Nuit blanche
luxaeterna
Matéo
Je viens de me lever. Ça ne fait qu'un jour qu'on est là, et j'en ai déjà marre ! D'un côté cette gamine qui refuse de m'adresser la parole, de l'autre cette pauvre hystérique qui encore hier fouillait de fond en comble la maison à la recherche de ses lunettes alors qu'en fait elles étaient sur sa tête ! Non mais sérieusement, on se croirait dans un asile ici ! Enfin bon, en tout cas je mérite bien le verre de jus d'orange que je suis en train de me servir ! Ayant l'habitude que Julie vienne voler ma bouteille de jus, je suis surpris de ne pas sentir ses mains glacées qui correspondent parfaitement à sa personnalité s'agripper aux miennes. Alors je lève la tête, et là je vois les deux tarées. Elles regardent la vitre d'un air béat. Pff, ces deux folles arrivent même à être captivées par la buée sur les fenêtres ou quoi ? Youpi ! Bon allez, j'en ai assez vu pour aujourd'hui, j'avale mon jus d'orange à grandes gorgées et remonte dans ma chambre, bien content à l'idée de pouvoir retrouver ma chère musique hard rock.
La mère
Je n'arrive pas à détacher mes yeux de ces traces de pas qui seules contrastent avec ce sol blanc tellement homogène que ça en fait presque peur. Julie est montée dans sa chambre, disant qu'elle avait des trucs à faire. Mais je pense plutôt qu'elle est allée se mettre les idées au clair. Et moi, je reste là devant cette fichue fenêtre, sans un geste, sans un bruit. Avec mon air béat, je me demande bien à quoi je dois ressembler. Je ne dois pas avoir plus d'allure que la vielle chaussette trouée gisant sur le fil d'étalage de linge dehors. J'avais dit à Matéo de la jeter, mais par réflexe, je l'ai tout de même étendue avec les autres chaussettes.
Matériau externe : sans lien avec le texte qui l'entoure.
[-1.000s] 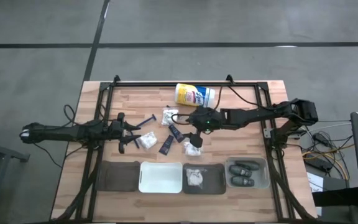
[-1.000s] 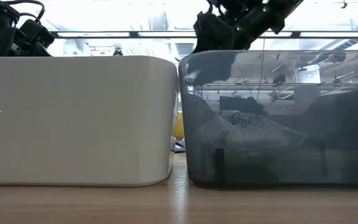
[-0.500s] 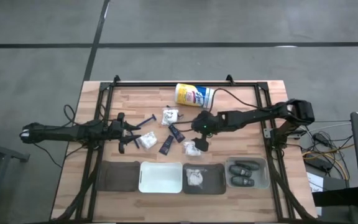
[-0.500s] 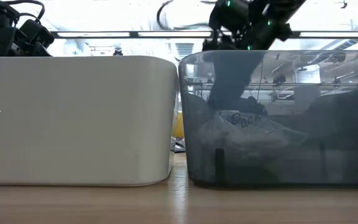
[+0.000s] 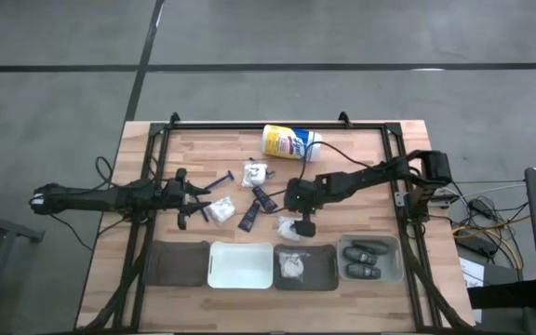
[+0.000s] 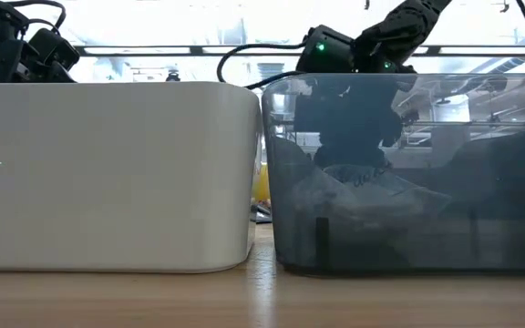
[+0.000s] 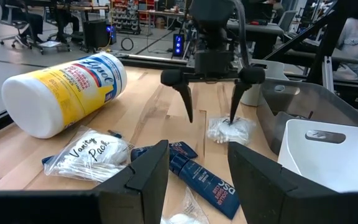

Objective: Pick & Place Travel size toiletries
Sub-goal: Put the cotton pack into the right black bin

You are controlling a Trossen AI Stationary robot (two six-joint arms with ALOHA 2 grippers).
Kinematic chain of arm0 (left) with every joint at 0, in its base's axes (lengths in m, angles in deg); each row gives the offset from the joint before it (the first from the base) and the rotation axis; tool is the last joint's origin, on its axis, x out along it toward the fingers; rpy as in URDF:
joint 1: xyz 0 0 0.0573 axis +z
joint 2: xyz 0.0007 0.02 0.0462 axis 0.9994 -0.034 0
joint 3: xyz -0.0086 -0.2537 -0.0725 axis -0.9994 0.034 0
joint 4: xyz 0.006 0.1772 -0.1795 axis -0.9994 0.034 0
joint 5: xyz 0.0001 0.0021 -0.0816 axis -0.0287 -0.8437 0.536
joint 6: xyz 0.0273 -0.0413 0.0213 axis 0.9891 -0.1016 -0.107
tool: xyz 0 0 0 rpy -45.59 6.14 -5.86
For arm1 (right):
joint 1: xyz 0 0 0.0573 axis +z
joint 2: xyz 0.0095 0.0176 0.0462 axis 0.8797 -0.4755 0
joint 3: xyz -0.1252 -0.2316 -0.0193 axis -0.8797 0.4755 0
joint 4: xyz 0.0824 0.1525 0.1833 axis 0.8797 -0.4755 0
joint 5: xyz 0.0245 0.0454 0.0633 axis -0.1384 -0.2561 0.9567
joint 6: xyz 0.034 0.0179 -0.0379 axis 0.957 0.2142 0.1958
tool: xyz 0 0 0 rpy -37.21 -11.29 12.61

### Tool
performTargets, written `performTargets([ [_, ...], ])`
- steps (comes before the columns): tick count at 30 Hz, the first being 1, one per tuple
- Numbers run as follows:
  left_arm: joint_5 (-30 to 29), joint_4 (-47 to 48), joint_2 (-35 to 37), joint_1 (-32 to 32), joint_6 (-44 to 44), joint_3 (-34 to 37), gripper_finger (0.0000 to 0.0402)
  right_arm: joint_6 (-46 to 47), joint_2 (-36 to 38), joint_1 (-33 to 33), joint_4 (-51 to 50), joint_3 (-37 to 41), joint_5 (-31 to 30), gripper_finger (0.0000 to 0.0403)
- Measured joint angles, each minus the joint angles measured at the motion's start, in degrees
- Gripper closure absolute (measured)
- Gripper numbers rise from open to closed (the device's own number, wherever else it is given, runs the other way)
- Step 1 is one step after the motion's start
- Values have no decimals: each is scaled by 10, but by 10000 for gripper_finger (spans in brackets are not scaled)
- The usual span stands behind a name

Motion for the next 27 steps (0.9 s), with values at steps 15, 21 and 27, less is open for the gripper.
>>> performTargets([
  [15,0,0,0,0,0,0,231,-26,-3,0,1,0,2,164],
  [21,0,0,0,0,0,0,231,-13,-3,0,1,0,2,251],
  [27,0,0,0,0,0,0,231,4,-2,-1,1,0,2,335],
])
Elle a dû tomber avec le vent qui a soufflé fort cette nuit. Peut-être qu'il s'est engouffré de plus belle dans les trous ... Bien vite, mon regard revint sur ces traces de pas.
Julie
Je suis dans ma chambre, mais mon esprit est ailleurs. Mes yeux se dirigent vers la fenêtre. D'ici aussi on peut voir les traces de pas ... J'ai l'impression que de longues heures ont défilé sur le cadran de ma montre depuis le petit-déjeuner. Pourtant, les flocons recouvrant les feuilles des arbustes du jardin sont toujours présents. C'est peut-être cela qui me fait perdre la notion du temps : cette étendue blanche sans fin. Mon âme s'égare. Que signifient ces traces ? Elles vont dans les deux sens, quelqu'un a donc tenté d'entrer mais voyant que la maison était close, il est reparti … J'analyse le troublant indice avec plus de précision. Les traces sont imposantes. Pas de doutes, c'est bel et bien un homme qui est venu cette nuit.